Si un proche disparaît, que faut-il faire ?
Pour les mineurs, il faut agir très rapidement. Les services de police traiteront automatiquement cela comme une disparition inquiétante et l’enquête sera immédiatement ouverte. Le temps est alors compté. Plus le temps passe, plus les chances de retrouver le mineur diminue. Pour les personnes majeures, cela dépendra de votre capacité à faire admettre aux policiers et aux gendarmes qu’il s’agit là d’une disparition inquiétante. Il faut, à ce moment, mettre en avant l’ensemble des éléments dont vous disposez et qui prouvent le caractère urgent et anormal de l’affaire.
Et que faire si les services de police refusent d’ouvrir une enquête ?
Si vous vous retrouvez face à cette situation, vous avez la possibilité d’écrire directement au procureur de la République en lui exposant la situation et en demandant l’ouverture d’une enquête pour disparition inquiétante. Celui-ci a ensuite le pouvoir, quand bien même les officiers auraient refusé de le faire précédemment, de saisir les services officiels et d’ordonner l’ouverture d’une enquête. C’est l’un des recours possibles. Mais, lorsque la situation apparaît sans issue pour les proches, c’est à ce moment-là qu’ils se tournent vers des associations comme la nôtre…
C’est lorsque la voie officielle est bloquée que l’ARPD prend le relais…
Effectivement, une partie des affaires dont nous sommes saisies est de cet ordre, mais nous travaillons également sur des dossiers en parallèle des enquêtes officielles. Il nous arrive d’obtenir des informations sur certaines affaires et, dans ce cas, nous transmettons nos données aux services d’enquête.
Concrètement, comment aidez-vous les familles ?
La grande majorité des affaires dont nous nous occupons provient de notre site internet. Il peut s’agir d’affaires récentes, mais aussi de disparitions datant de 30 ans ! Nous sommes plus de 600 bénévoles présents sur l’ensemble du territoire. Nous travaillons dans toutes les régions, DOM-TOM compris. Une fois un formulaire de contact reçu, nous désignons deux ou trois enquêteurs qui prennent alors contact avec la famille afin de réunir différentes pièces, à la fois pour l’avancée de l’enquête, mais aussi pour s’assurer du lien de la personne demandeuse avec la personne disparue. Cette étape étant faite, nous demandons simplement aux proches d’adhérer à notre association. L’enquête commence alors pour nos bénévoles.
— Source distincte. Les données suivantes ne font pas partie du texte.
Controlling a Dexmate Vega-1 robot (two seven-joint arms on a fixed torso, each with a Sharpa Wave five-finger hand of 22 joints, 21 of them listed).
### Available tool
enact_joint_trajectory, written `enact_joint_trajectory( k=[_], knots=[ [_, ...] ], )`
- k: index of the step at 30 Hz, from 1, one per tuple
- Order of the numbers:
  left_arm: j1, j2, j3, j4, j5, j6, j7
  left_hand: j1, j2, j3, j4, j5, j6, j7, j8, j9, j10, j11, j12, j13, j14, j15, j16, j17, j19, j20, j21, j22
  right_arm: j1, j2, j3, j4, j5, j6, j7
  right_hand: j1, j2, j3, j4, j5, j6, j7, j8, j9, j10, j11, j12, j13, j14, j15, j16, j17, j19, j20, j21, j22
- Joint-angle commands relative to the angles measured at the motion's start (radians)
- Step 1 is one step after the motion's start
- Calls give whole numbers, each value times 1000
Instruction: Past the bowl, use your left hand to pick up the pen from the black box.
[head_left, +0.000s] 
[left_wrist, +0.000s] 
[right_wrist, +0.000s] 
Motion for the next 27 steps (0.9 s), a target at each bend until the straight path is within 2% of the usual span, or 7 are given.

Quels moyens d’action pourraient être mis en place par l’État pour faciliter les enquêtes et prévenir les cas de disparition ?
L’une des priorités pour nous est la construction d’un véritable programme de prévention, envers les jeunes notamment. Il faut se rendre dans les collèges, les lycées, parler et expliquer à ces âges les conséquences que peuvent avoir une fugue. Ils peuvent rapidement se retrouver confrontés à la délinquance et y participer eux aussi. Nous avons certaines affaires où des jeunes adolescents, filles ou garçons, se sont retrouvés embarqués dans des trafics sexuels, des affaires de stupéfiants ou de délinquance. Il y a une vraie urgence à alerter et informer sur ces points. Nous demandons aussi la création d’un site internet qui centraliserait l’ensemble des avis de disparition. Aujourd’hui, avec les réseaux sociaux, il est compliqué de saisir la bonne information, au bon moment. Nous portons à ce jour plus de quarante propositions que vous pouvez retrouver en détail sur notre site internet.